Зато ее мать с самого первого дня души не чаяла во внуке. Она ходила с ним гулять, читала ему чудесные сказки и, приводя его к себе, впервые за долгие годы начала снова садиться за чудесное беккеровское пианино, оставшееся от той, ее прежней и прекрасной, жизни. Андрей слушал музыку, широко раскрыв глаза, а потом ластился к бабушке и заглядывал ей в лицо внимательными, все такими же осмысленными голубыми глазенками и молчал. Он не говорил ни слова ни в год, ни в два, ни в три. И только одна Алла Михайловна не желала видеть в этом признак какой-либо ненормальности.

– У вашего ребенка странная форма аутизма, – задумчиво постукивая карандашом по столу, говорил высокооплачиваемый специалист по детским болезням, светило медицинской науки, с которым отчаявшейся Наташе помог договориться о встрече (разумеется, за соответствующий гонорар) все тот же верный Платонов. – Это, пожалуй, и не аутизм в привычном понимании этого слова, это какой-то перекос в развитии: превосходные интеллектуальные данные при полном отсутствии интереса к себе подобным. Очень, очень интересный случай… для науки, разумеется.

– Ничего подобного, – возражала Алла Михайловна, когда Наташа рассказывала ей о результатах очередной консультации. – Я же вижу: Андрейка всем интересуется, все понимает.

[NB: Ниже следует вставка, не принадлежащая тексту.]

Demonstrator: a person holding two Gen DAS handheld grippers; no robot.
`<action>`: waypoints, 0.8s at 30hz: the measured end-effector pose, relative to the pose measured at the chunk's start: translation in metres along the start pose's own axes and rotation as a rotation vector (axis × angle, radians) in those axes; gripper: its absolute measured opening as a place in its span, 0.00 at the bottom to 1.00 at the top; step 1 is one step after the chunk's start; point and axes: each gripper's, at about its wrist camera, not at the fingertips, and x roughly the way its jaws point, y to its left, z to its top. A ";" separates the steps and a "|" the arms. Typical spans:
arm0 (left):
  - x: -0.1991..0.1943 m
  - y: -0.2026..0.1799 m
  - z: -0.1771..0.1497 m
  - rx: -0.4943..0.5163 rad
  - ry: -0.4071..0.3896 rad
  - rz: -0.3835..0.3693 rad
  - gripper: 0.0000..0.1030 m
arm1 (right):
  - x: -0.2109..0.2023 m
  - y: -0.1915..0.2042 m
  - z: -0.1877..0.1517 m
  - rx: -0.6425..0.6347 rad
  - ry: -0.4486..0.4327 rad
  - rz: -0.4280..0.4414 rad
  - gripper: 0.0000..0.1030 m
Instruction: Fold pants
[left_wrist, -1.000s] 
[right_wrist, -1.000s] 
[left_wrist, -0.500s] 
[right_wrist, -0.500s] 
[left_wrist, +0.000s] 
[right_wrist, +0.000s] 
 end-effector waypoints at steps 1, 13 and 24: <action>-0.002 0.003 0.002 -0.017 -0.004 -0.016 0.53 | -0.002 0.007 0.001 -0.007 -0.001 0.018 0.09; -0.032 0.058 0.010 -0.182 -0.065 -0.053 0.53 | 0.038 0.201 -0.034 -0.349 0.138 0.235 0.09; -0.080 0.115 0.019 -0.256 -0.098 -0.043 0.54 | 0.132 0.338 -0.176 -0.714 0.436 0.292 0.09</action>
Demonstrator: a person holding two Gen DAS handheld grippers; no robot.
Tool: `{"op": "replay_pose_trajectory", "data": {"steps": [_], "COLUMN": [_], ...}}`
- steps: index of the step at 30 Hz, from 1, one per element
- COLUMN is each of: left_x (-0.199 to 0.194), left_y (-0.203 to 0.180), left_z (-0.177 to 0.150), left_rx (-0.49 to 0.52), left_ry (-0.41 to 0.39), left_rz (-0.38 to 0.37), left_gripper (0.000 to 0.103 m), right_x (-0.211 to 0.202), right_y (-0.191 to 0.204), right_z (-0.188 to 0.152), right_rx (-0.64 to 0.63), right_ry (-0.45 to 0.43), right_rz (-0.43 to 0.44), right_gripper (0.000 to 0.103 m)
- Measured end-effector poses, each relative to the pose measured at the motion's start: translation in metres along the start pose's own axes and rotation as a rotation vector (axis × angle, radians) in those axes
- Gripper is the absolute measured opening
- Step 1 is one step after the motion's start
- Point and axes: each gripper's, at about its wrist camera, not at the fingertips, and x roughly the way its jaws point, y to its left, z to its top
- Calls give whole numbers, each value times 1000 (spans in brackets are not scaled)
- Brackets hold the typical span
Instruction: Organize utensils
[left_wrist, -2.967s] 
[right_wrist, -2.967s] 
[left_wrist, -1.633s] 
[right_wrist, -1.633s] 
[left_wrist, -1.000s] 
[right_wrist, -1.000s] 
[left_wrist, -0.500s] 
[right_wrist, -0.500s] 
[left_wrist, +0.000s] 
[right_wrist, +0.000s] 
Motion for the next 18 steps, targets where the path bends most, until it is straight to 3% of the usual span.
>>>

И слышит он превосходно – уж я-то разбираюсь в этом, поверь, я ведь каждый день играю ему то Шопена, то Моцарта, то Рахманинова. Он не бесчувственный и не странный, просто у мальчика особый, очень глубокий внутренний мир, и ему пока нет нужды выражать его в словах. Ты замечала когда-нибудь, как пристально он смотрит вечером на звезды? Подойдет к окну и смотрит, смотрит… Вот увидишь, он будет разговаривать, когда захочет, когда ему придет пора.

Бабушка посвящала Андрейке все свое свободное время, не выказав и капли подобной привязанности ко второму малышу, который родился у Наташи и Максима спустя четыре года. Молодая женщина, чувствуя свою вину перед мужем, с радостью подарила ему родного сына, и именно этот малыш принес в дом то, в чем так нуждался Максим, чего ему так не хватало для полноты семейного счастья: горькие слезы и обычные детские болезни, отчаянный крик по ночам и капризы за завтраком.

– Вот это нормальный мужик, – приговаривал Максим, впихивая в сына очередную ложку овсяной каши. Он стал все реже бывать в экспедициях, семейный быт, прежде почти ненавистный, неожиданно затянул его, и он вдруг открыл для себя все радости неторопливой городской жизни с женой и детьми. – Вот это я понимаю, это я одобряю…

– Это капризы ты одобряешь? – насмешливо щурилась Наташа, успокаивающе поглаживая по руке четырехлетнего Андрейку и подвигая ему поближе вазочку с конфетами. – Смотри, вырастишь спиногрыза, еще наплачемся.

Впрочем, она не собиралась спорить с мужем всерьез: одинаково любя обоих сыновей, она даже рада была, что во втором ребенке муж нашел истинно родную душу и сумел реализовать свои отцовские чувства.

– Зато твой-то любимчик даже спасибо не скажет, выходя из-за стола, – огрызался Максим. – Ты его вконец разбаловала, носишься с ним как с писаной торбой.

– Он скажет, если ему напомнить, – примирительно откликалась жена.

Андрей и в самом деле уже говорил – медленно и неохотно, но правильно выговаривая даже самые трудные слова. Он все так же был молчалив и погружен в себя, все так же мало стремился к общению с другими людьми и все же больше стал похож на то, что люди обычно называют «нормальный ребенок». Алла Михайловна уверяла, что наедине с ней он открыт и раскрепощен, но Максим только отмахивался от этих рассказов, а Наташа, хоть и верила матери, все больше начинала думать, что та выдает желаемое за действительное. Но однажды ей пришлось удостовериться в том, что ее старший вовсе не бесчувственный истукан, а живой, нежный и куда более ранимый ребенок, нежели все, кого она знала. Это было в тот день, когда она впервые увидела его слезы и когда он впервые горько рыдал, вцепившись в край ее платья и уткнувшись в руку матери, как смертельно раненный зверек.